Os dirigentes socialistas Manuel dos Santos e Fernando Jesus manifestaram-se surpreendidos e também contra a conclusão do acordo político entre o presidente eleito da Câmara do Porto, o independente Rui Moreira, e o socialista Manuel Pizarro.

Rui Moreira e o líder socialista da concelhia do Porto, Manuel Pizarro, chegaram hoje a um acordo «para o Governo» do Porto, no âmbito do qual se atribuem «pelouros a vereadores eleitos pelo PS».

Em declarações à agência Lusa, Manuel dos Santos, membro da Comissão Política Nacional do PS e do Secretariado da Federação do Porto, afirmou «discordar completamente do acordo».

«Esse acordo vai tornar o PS irrelevante nos próximos quatro anos na segunda cidade do país, porque se introduz um obstáculo na criação de uma alternativa ao Governo de direita de Rui Moreira no Porto.
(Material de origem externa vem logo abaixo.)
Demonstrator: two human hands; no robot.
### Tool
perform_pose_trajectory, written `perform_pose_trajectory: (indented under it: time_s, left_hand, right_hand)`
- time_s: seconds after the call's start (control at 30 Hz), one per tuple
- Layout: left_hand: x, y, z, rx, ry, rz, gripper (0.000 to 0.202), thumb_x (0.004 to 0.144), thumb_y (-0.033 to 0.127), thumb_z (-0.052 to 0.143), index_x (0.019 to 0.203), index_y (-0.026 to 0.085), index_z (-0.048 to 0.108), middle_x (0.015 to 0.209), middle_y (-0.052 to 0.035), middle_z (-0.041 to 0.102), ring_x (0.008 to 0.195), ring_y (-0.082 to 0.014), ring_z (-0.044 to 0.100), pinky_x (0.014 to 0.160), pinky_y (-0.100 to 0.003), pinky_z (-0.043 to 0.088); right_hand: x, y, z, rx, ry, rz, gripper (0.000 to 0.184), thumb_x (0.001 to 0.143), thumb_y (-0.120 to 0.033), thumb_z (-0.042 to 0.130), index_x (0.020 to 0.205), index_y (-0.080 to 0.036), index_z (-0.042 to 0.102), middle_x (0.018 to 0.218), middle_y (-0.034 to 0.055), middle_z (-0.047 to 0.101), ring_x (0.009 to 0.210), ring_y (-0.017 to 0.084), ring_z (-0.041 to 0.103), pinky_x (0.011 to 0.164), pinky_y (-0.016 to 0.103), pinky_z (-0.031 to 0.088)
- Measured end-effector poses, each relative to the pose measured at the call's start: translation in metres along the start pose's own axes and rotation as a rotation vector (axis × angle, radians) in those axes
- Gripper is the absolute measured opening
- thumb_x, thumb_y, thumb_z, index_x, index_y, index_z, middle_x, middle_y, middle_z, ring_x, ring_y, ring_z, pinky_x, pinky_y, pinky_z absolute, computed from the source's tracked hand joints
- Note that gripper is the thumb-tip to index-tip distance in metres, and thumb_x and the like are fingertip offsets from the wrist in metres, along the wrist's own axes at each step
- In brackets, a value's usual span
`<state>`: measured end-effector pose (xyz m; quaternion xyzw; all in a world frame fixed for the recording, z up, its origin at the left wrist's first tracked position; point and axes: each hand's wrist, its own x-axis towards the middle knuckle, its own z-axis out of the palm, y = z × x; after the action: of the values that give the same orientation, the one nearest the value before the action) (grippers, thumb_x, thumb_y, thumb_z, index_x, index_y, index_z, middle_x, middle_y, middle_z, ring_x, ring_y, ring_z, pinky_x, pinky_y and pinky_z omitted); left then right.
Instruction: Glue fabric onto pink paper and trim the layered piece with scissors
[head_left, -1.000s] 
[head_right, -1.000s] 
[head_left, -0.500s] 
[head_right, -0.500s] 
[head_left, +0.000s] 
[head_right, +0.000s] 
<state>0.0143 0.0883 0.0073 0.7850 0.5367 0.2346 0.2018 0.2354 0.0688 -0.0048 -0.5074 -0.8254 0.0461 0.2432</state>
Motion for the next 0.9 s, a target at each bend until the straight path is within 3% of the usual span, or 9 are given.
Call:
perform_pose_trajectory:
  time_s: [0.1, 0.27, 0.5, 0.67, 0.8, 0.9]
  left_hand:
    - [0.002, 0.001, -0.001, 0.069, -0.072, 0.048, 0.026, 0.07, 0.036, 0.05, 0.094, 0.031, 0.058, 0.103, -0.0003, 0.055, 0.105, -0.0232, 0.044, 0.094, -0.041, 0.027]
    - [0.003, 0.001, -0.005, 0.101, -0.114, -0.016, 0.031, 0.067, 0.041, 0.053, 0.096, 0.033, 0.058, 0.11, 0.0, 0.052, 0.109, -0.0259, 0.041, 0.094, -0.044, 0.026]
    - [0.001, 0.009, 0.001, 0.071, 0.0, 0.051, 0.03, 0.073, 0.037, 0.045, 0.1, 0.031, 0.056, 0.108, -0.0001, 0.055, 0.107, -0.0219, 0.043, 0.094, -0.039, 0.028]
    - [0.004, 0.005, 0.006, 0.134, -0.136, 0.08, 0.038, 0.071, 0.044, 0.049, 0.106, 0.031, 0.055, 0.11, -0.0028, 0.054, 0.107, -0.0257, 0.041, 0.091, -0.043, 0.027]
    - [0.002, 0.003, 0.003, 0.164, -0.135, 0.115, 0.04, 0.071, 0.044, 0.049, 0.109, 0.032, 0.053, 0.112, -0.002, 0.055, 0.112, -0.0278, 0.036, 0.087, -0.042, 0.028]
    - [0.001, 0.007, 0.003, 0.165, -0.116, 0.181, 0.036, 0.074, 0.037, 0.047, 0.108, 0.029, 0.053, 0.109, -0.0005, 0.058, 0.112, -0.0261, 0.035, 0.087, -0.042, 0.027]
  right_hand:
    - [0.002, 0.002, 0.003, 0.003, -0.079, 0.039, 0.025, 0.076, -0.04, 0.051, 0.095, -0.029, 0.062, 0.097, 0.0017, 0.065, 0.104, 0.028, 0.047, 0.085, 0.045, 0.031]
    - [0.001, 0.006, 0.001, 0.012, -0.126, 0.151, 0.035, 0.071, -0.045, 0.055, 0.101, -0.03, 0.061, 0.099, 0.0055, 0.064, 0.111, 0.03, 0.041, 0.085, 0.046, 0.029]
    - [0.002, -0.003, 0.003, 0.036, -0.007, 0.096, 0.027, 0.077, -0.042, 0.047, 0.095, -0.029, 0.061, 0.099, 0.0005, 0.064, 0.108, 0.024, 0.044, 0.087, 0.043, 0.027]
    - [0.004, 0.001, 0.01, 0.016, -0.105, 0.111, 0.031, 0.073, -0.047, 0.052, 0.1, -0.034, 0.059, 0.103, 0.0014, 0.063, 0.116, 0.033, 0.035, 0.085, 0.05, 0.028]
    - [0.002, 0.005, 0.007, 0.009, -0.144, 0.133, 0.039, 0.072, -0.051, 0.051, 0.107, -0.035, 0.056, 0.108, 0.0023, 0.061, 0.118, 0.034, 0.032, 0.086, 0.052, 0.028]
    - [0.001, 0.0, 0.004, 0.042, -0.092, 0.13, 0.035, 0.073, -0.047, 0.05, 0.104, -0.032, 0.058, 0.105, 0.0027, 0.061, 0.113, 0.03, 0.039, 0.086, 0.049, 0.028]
Enquanto presidente da concelhia do Porto do PS, Manuel Pizarro toma essa decisão de fechar o acordo no âmbito das suas competências, mas discordo do que fez, porque as consequências políticas poderão ser desastrosas», afirmou o ex-eurodeputado socialista e apoiante desde o primeiro momento de António José Seguro no cargo de secretário-geral do PS.

Manuel dos Santos manifestou-se também surpreendido com o anúncio do acordo entre Rui Moreira e Manuel Pizarro.

«Acho estranho que tenha sido fechado o acordo, porque estava combinado com Manuel Pizarro que haveria uma segunda reunião com o Secretariado da Federação do PS sobre os detalhes das negociações com Rui Moreira», justificou o dirigente do PS.

No mesmo sentido, também Fernando Jesus, membro do Secretariado da Federação do Porto e vice-presidente do Grupo Parlamentar do PS, manifestou-se contra o acordo com Rui Moreira, envolvendo uma corresponsabilidade de gestão e a atribuição de pelouros no executivo municipal do Porto.

«Por uma questão de responsabilidade, sempre defendi que o PS não deveria bloquear o executivo municipal do Porto, mas considero que seria suficiente um acordo programático. A concelhia do Porto teve legitimidade para decidir o contrário, mas, a partir de agora, pode estar em causa a autonomia estratégica do PS na segunda cidade do país», advertiu Fernando Jesus.

Fernando Jesus disse ainda esperar que Manuel Pizarro concretize «aquilo a que se comprometeu perante o Secretariado da Federação do Porto do PS».

«Está combinado que ele [Manuel Pizarro] leve a proposta de acordo ao Secretariado da Federação do Porto do PS. Espero que cumpra», insistiu o dirigente socialista.